## Prompt
For this exercise, report every line of the material that includes "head".

## Data extract

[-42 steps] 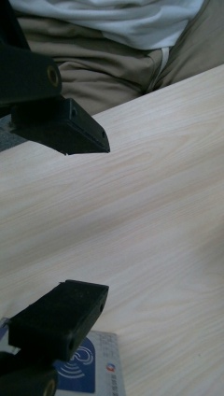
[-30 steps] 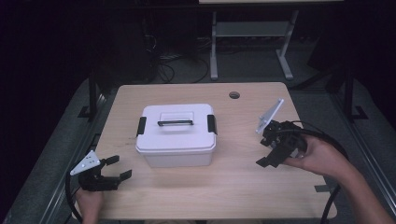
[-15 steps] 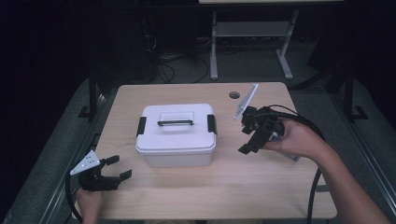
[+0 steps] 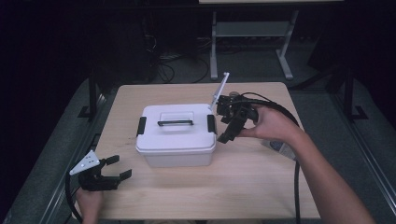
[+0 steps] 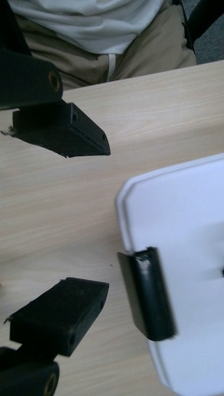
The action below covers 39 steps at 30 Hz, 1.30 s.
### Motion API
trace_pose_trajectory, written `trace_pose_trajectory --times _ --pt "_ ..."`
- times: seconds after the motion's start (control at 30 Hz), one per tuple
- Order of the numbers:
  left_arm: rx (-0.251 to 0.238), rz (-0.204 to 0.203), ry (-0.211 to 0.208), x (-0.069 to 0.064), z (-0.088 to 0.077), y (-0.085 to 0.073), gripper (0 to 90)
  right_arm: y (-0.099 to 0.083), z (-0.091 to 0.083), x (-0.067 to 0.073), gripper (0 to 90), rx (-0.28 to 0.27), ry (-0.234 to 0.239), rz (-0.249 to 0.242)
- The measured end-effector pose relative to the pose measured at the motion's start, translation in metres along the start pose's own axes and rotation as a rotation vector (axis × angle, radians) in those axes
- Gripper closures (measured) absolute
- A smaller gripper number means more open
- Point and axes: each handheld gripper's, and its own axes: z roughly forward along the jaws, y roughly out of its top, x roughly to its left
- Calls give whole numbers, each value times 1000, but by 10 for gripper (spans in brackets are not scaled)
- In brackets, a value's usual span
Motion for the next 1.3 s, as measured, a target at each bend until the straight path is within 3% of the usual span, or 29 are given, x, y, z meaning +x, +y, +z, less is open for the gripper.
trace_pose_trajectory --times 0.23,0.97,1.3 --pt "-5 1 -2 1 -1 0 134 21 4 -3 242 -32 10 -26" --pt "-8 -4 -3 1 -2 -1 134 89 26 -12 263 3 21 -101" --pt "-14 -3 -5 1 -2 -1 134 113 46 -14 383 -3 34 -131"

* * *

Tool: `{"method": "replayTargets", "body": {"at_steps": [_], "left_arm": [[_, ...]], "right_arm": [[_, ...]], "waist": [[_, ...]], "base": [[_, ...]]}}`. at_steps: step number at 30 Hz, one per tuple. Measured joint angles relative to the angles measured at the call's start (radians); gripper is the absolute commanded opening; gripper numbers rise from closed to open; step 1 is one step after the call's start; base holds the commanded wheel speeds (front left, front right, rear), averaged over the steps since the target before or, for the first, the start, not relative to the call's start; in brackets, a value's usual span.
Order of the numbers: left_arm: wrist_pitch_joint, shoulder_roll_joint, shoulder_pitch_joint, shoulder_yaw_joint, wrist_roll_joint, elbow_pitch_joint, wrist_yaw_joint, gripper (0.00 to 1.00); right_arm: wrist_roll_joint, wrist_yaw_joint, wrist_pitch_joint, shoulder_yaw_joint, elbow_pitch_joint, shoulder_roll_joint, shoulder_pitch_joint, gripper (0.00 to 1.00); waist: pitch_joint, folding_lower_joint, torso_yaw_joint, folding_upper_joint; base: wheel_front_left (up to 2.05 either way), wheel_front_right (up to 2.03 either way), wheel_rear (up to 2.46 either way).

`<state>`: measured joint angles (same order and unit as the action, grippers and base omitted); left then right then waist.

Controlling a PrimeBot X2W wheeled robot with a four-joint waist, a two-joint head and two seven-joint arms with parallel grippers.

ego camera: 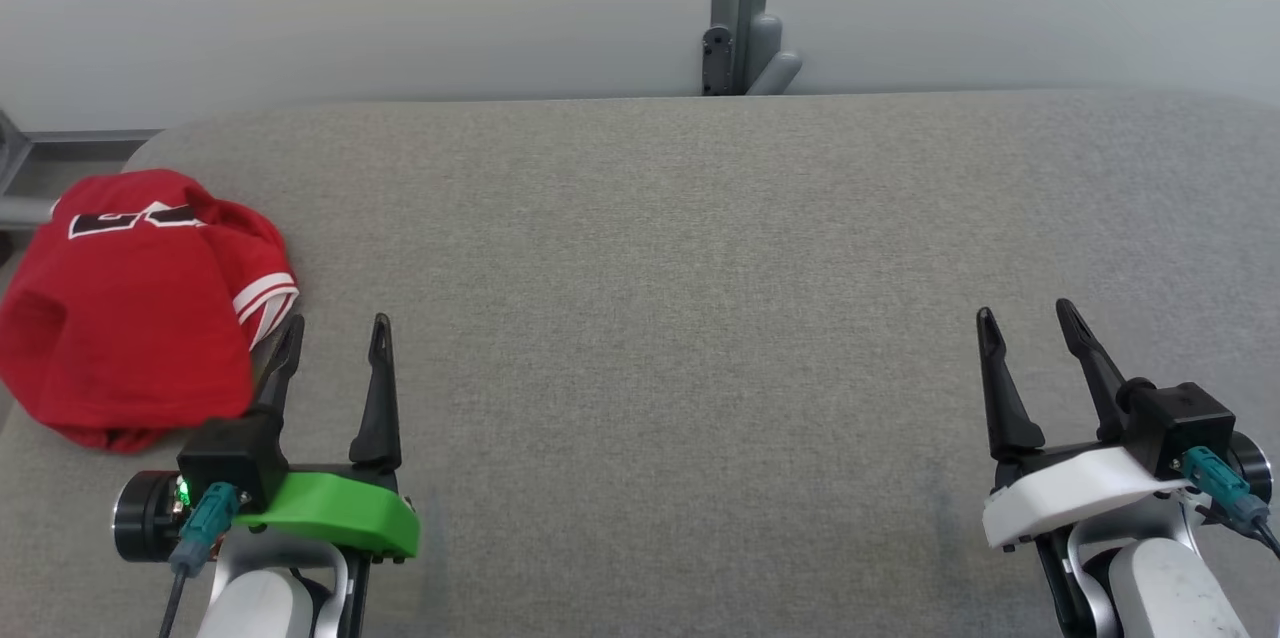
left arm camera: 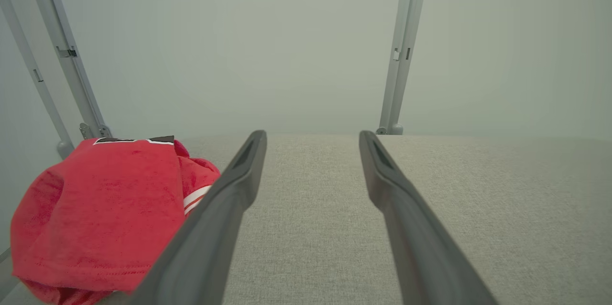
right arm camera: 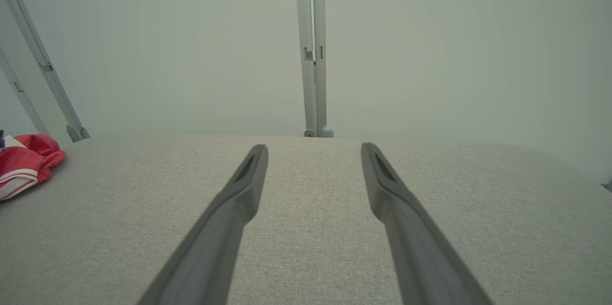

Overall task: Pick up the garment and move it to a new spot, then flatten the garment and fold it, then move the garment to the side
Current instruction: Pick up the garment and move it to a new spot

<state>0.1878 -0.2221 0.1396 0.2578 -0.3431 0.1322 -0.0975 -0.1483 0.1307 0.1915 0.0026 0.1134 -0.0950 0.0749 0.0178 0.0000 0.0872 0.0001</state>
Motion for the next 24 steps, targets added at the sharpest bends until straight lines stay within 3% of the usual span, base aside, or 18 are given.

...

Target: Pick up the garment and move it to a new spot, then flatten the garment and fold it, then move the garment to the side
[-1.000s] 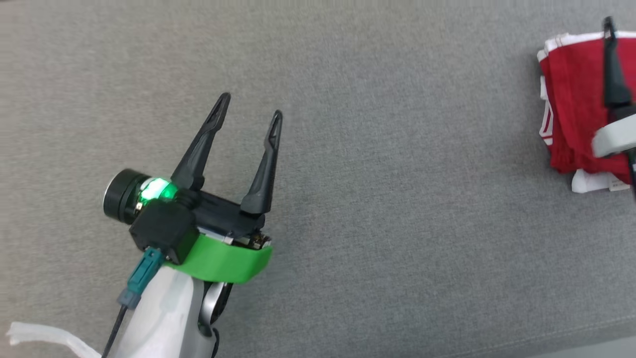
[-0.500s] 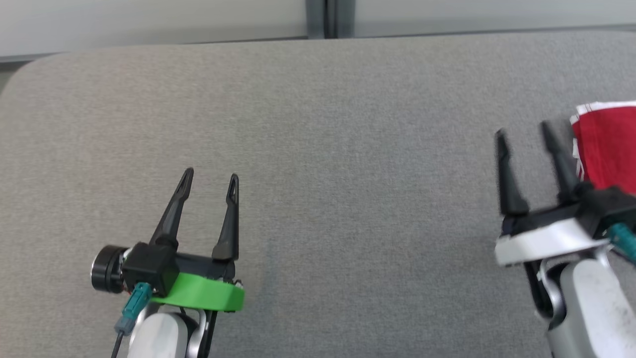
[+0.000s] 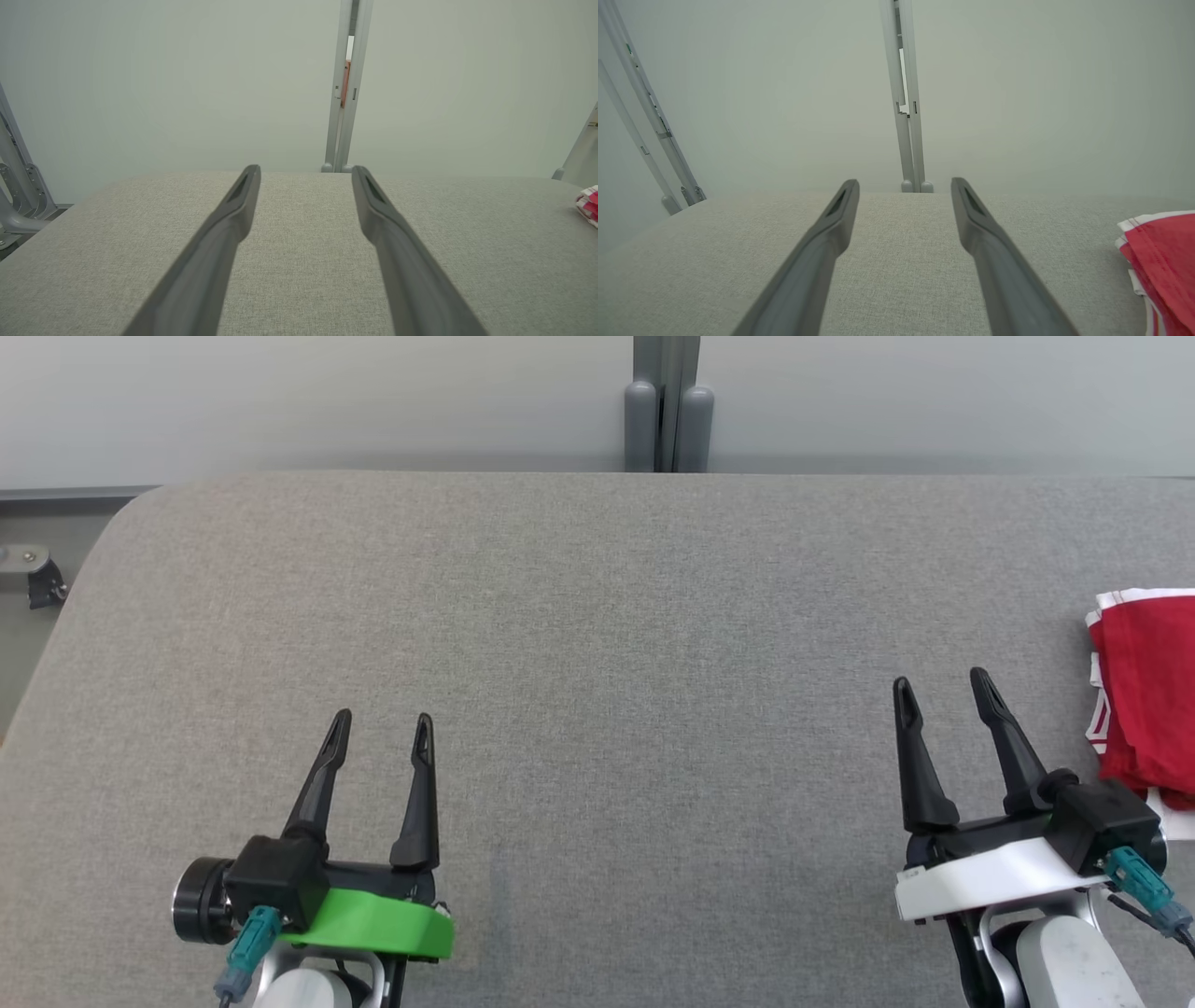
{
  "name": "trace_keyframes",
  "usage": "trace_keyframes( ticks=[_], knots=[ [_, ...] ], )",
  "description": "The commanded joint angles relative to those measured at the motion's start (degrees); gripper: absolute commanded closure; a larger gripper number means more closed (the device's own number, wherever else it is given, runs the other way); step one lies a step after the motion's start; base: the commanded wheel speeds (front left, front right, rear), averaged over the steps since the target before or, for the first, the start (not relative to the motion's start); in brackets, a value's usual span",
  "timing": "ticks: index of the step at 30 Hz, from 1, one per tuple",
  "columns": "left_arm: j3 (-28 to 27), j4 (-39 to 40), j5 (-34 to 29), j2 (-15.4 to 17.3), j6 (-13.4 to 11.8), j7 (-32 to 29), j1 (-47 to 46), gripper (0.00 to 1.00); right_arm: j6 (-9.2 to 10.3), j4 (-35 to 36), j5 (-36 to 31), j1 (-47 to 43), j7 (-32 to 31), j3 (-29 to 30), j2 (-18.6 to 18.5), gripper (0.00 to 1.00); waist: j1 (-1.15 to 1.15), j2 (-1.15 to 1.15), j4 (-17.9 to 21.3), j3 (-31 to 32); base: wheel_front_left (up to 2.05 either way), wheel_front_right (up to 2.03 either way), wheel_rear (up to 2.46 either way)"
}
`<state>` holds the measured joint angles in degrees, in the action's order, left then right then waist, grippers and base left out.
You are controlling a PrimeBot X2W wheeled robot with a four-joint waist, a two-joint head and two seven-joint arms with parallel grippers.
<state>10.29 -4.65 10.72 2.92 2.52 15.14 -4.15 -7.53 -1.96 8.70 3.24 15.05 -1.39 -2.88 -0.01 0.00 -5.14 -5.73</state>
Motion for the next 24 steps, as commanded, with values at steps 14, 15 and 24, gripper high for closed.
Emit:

## Result for this task
Controlling a PrimeBot X2W wheeled robot with a four-joint waist, a two-joint head and two seven-joint arms with parallel grippers.
You are controlling a PrimeBot X2W wheeled robot with a four-joint waist, a two-joint head and two seven-joint arms with parallel grippers.

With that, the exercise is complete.